▶ [Exercise requirements] In the entries below, identify every line with the string "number" and copy it.

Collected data
══════════════════════════════
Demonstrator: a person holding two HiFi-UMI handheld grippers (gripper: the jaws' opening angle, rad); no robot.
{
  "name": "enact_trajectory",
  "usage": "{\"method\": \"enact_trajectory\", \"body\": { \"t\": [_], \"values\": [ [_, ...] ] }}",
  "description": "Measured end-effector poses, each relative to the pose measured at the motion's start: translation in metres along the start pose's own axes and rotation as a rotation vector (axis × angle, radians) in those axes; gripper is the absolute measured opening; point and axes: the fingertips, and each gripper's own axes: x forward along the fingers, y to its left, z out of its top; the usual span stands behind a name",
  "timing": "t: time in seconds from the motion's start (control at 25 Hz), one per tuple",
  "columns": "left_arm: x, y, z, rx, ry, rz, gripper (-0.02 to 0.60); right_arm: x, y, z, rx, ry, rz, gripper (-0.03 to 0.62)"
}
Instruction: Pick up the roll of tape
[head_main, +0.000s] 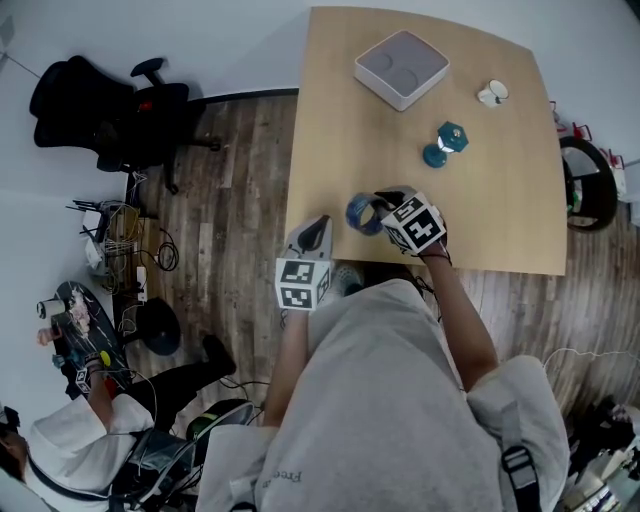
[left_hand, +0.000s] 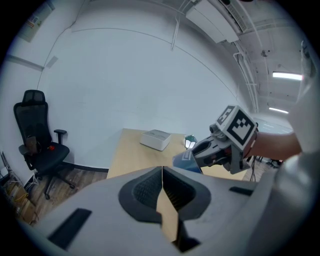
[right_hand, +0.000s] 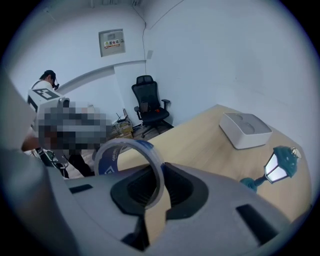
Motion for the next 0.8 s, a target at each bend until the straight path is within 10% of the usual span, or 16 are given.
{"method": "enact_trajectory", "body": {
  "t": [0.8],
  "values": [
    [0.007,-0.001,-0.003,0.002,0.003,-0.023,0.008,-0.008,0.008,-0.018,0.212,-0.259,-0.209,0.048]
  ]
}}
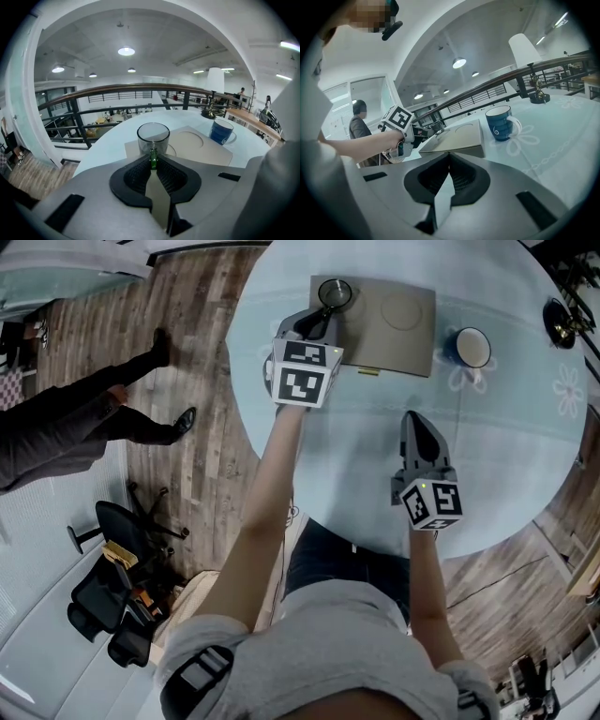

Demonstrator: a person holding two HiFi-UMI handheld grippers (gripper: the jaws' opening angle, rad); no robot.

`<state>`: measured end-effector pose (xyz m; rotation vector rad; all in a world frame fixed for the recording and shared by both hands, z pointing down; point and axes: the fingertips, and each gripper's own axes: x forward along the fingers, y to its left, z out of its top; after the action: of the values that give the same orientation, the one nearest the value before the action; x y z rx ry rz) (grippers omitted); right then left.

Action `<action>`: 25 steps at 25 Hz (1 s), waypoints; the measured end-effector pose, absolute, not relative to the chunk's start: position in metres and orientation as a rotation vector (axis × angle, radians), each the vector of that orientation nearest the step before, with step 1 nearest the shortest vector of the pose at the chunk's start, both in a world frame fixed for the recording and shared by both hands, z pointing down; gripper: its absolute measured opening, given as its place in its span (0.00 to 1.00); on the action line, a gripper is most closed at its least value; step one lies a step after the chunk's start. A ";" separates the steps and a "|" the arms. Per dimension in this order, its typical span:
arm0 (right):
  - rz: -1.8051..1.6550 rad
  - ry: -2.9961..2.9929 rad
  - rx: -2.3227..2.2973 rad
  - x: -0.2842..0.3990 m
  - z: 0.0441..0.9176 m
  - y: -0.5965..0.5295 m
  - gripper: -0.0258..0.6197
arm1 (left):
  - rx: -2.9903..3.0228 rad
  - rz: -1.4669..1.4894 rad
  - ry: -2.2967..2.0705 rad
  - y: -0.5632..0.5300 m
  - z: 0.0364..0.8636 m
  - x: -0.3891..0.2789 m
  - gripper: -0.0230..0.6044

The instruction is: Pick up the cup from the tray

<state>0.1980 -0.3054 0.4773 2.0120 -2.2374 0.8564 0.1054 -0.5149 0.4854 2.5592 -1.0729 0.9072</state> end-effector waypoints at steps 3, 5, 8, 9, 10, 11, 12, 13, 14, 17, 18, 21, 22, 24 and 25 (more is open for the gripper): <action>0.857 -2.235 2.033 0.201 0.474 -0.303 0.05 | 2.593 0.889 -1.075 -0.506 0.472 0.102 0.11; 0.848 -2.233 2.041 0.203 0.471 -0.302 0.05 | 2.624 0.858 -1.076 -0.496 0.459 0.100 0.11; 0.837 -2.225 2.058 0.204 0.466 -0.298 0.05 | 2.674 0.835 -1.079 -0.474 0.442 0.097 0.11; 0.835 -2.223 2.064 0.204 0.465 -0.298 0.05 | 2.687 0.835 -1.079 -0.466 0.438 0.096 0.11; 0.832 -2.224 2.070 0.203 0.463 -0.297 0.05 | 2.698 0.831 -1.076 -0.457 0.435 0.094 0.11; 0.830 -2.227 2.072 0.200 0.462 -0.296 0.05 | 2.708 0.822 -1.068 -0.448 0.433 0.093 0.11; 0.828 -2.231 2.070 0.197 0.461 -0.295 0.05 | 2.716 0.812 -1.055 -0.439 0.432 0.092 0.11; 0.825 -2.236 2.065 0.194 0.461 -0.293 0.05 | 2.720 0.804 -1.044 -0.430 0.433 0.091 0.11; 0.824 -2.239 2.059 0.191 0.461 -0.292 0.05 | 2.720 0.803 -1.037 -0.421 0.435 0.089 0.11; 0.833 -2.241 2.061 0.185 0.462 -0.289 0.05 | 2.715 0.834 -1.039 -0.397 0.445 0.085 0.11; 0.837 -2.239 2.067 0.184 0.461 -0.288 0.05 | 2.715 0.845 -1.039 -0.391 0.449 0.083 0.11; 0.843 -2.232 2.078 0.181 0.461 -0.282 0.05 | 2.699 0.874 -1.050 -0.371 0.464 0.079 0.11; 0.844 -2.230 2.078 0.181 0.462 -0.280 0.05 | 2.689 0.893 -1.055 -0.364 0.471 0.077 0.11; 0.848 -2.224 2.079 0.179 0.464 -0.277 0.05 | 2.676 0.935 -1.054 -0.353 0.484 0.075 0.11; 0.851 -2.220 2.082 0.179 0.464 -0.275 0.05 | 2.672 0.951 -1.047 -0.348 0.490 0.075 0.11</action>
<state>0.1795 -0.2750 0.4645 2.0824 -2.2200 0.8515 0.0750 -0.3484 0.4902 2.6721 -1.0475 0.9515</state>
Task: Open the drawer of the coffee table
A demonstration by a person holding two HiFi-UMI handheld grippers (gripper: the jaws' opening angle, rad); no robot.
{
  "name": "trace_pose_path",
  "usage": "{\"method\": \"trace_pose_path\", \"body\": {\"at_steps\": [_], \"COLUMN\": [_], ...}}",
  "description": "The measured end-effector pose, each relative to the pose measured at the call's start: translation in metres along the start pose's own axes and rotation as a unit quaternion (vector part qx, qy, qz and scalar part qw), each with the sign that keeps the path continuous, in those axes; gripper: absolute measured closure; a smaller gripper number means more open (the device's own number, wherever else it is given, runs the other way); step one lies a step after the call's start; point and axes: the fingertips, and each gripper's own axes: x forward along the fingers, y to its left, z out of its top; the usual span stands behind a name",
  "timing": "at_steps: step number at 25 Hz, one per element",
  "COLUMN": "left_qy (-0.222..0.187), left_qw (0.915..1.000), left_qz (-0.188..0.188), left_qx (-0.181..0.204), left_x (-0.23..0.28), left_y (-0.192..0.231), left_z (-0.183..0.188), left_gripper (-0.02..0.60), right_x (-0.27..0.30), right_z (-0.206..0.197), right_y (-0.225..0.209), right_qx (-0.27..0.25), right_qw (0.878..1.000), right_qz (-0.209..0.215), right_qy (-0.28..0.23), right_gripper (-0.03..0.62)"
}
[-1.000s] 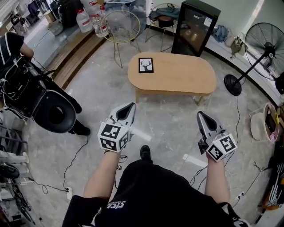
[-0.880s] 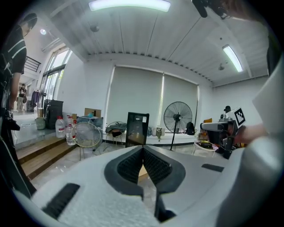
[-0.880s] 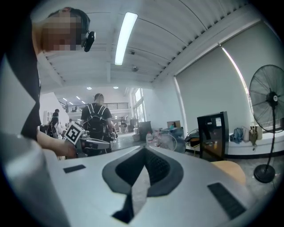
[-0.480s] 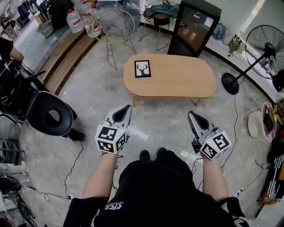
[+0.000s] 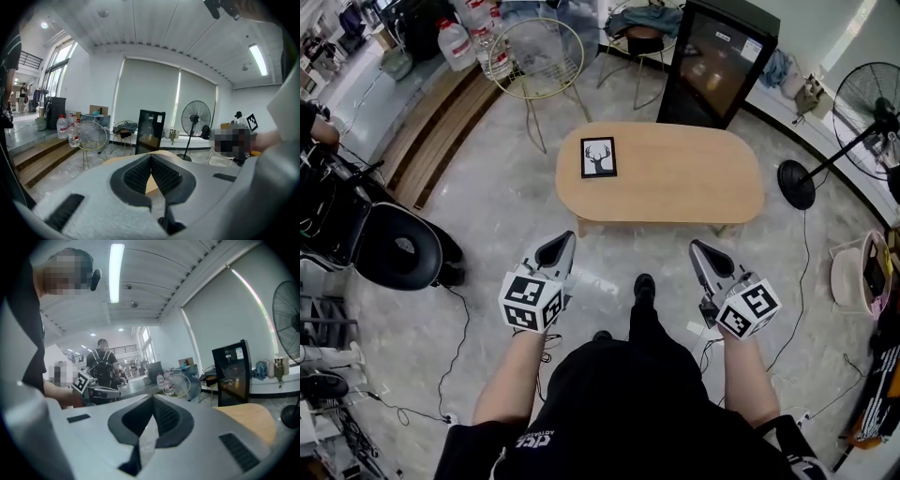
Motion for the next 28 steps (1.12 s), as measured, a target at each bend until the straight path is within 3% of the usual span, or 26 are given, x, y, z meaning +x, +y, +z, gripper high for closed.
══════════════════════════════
▶ [Task result]
  "description": "The measured end-effector pose, each relative to the pose measured at the call's start: translation in metres along the start pose's own axes and rotation as a unit quaternion (vector part qx, qy, qz and scalar part qw), each with the sign that keeps the path continuous, in those axes; gripper: absolute measured closure; a smaller gripper number means more open (the device's own number, wherever else it is given, runs the other way); step one lies a step after the call's start; point and axes: the fingertips, and each gripper's own axes: x forward along the fingers, y to its left, z out of its top; the usual span stands behind a name",
  "timing": "at_steps: step number at 25 Hz, one per element",

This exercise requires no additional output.